WORK TASK: Locate the line containing "Quick — box the black mesh", then please write out that line and all the lines below it in the entries exactly.

(Records from a data source)
▼

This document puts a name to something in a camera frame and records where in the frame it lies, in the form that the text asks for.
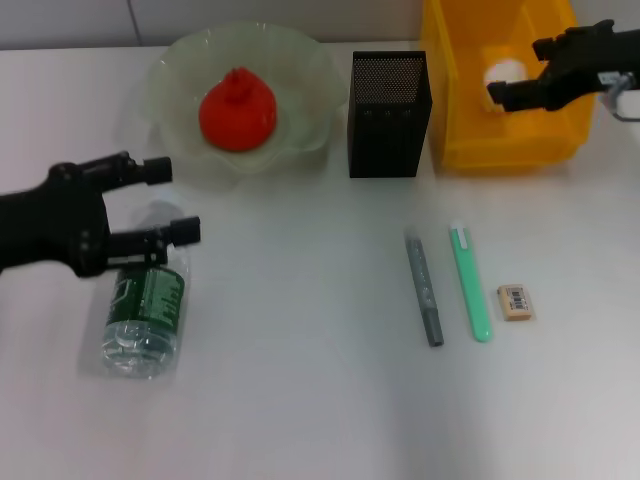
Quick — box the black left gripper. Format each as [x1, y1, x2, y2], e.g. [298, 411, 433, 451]
[0, 152, 202, 279]

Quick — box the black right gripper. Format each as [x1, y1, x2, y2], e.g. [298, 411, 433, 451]
[487, 19, 640, 114]

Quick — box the clear green-label water bottle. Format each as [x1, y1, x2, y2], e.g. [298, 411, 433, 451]
[102, 199, 194, 380]

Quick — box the mint green utility knife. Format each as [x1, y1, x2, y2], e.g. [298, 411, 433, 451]
[448, 219, 495, 344]

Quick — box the grey marker pen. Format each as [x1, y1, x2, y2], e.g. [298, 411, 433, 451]
[403, 227, 445, 349]

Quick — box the black mesh pen holder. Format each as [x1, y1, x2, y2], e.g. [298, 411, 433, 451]
[347, 49, 434, 180]

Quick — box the green glass fruit plate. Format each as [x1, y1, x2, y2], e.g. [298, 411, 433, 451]
[147, 20, 349, 191]

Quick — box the beige eraser with barcode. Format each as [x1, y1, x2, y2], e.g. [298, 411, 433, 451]
[496, 283, 536, 323]

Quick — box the yellow plastic bin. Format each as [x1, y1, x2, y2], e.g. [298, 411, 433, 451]
[418, 0, 601, 169]

▲

SOLVED PROBLEM:
Quick — box the black mesh pen holder. Format each as [x1, y1, x2, y2], e.g. [298, 411, 433, 451]
[347, 49, 434, 180]

Quick — box the green glass fruit plate. Format each as [x1, y1, x2, y2], e.g. [298, 411, 433, 451]
[147, 20, 349, 191]

Quick — box the beige eraser with barcode. Format each as [x1, y1, x2, y2], e.g. [298, 411, 433, 451]
[496, 283, 536, 323]

Quick — box the yellow plastic bin. Format each as [x1, y1, x2, y2], e.g. [298, 411, 433, 451]
[418, 0, 601, 169]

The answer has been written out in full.